● Try it: Give only the number of lines in the following entries where "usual" appears.

Entries taken from a collection:
=-=-=-=-=

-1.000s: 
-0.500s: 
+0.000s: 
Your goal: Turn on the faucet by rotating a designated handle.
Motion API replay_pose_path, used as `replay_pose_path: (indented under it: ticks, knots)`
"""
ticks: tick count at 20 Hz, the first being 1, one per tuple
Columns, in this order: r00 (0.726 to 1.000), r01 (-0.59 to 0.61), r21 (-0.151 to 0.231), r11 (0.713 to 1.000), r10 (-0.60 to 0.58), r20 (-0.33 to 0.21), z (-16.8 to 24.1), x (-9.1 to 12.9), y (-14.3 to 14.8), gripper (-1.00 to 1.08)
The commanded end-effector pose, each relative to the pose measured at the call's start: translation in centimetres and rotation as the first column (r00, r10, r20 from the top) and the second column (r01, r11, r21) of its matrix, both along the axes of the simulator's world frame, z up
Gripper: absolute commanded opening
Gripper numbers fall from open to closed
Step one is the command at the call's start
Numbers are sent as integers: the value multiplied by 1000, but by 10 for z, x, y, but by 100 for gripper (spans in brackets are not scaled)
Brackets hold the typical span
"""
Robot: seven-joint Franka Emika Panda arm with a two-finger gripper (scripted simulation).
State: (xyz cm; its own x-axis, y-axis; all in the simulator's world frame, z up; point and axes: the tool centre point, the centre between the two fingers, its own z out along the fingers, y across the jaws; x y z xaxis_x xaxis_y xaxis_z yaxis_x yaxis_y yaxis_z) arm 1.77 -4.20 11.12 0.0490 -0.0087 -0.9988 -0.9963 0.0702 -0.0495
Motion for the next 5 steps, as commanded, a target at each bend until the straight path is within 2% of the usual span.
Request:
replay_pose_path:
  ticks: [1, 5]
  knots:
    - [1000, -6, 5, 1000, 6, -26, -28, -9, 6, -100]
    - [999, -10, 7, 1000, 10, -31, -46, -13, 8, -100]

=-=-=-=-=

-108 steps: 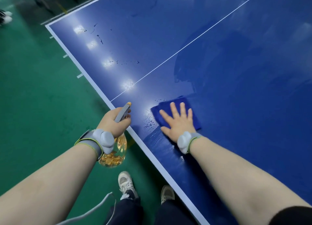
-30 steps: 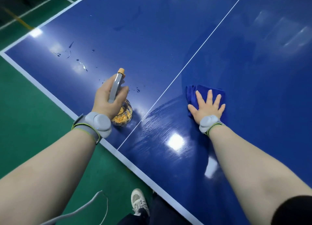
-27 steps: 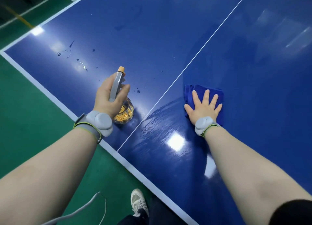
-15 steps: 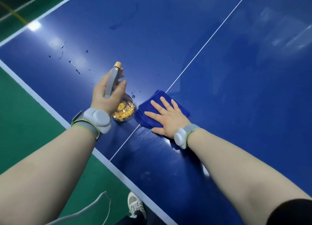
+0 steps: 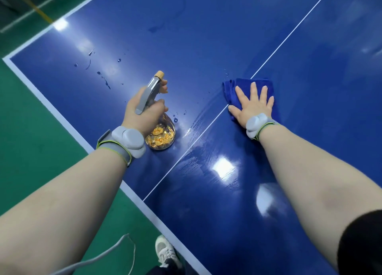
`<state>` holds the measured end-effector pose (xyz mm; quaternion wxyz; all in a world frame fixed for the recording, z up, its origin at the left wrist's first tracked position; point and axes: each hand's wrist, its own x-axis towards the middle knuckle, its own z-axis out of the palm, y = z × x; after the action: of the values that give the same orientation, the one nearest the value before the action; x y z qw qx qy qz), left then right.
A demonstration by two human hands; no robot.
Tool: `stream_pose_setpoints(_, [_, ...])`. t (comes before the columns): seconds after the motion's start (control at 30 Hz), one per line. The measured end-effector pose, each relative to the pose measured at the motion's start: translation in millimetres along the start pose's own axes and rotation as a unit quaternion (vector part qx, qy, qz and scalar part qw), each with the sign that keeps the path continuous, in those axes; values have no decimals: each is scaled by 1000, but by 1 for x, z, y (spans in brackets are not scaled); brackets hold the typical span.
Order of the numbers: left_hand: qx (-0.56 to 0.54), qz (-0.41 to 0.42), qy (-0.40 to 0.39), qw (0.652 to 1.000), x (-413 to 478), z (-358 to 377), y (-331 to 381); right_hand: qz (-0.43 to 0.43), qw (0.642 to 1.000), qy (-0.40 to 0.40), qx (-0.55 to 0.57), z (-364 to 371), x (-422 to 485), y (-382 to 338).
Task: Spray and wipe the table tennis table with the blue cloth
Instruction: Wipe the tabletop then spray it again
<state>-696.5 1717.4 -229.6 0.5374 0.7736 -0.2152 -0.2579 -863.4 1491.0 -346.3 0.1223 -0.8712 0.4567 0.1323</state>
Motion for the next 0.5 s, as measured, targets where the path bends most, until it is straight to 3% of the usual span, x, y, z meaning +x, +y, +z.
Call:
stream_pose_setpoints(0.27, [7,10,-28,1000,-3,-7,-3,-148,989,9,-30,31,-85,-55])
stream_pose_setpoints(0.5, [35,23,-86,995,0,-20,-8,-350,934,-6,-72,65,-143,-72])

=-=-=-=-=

● Answer section: 2